* [Exercise requirements]: All lines in the listing below that hold the string "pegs" are to be tallied, with only the total reported.

═════ Exercise data

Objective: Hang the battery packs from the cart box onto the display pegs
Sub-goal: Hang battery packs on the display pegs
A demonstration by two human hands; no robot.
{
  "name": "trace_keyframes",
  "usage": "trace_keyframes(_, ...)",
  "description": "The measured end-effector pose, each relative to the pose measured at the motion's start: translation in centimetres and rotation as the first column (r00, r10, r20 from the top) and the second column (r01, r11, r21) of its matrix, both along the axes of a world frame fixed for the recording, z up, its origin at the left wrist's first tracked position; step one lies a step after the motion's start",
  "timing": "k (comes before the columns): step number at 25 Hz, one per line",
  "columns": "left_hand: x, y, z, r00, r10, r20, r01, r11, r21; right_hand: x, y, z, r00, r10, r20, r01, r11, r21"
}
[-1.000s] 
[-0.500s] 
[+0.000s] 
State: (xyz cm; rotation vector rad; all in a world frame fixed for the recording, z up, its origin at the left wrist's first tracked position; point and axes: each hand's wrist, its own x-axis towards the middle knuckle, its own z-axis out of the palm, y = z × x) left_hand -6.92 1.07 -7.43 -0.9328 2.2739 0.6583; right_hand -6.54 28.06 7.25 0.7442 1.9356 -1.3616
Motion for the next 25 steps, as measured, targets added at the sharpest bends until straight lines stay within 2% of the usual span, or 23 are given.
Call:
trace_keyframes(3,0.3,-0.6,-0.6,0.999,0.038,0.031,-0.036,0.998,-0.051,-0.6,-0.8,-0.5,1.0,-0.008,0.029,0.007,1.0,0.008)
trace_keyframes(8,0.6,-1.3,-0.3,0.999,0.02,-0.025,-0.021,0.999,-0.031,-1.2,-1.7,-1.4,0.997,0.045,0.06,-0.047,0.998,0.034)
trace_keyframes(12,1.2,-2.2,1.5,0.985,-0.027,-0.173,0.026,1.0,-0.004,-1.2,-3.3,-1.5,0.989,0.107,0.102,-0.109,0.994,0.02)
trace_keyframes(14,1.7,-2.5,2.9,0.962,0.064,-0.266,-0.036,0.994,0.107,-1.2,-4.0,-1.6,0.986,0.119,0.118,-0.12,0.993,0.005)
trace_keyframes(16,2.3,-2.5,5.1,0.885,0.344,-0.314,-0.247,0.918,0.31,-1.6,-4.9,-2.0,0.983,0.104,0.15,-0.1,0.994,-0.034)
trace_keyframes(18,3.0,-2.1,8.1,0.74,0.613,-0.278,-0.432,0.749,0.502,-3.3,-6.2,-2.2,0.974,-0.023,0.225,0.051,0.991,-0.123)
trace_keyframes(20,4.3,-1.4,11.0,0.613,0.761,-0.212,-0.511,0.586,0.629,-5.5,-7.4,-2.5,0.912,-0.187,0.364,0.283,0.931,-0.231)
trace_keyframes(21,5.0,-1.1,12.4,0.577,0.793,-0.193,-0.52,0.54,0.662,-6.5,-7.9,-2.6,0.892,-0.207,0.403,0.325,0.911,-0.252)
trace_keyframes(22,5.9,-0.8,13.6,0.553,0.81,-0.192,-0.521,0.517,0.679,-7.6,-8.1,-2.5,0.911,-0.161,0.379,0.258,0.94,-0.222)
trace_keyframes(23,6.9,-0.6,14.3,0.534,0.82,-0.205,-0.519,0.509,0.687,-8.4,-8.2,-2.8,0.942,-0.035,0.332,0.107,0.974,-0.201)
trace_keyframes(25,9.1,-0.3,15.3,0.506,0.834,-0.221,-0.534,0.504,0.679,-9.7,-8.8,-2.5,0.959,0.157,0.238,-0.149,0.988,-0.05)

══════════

* [Exercise output]: 2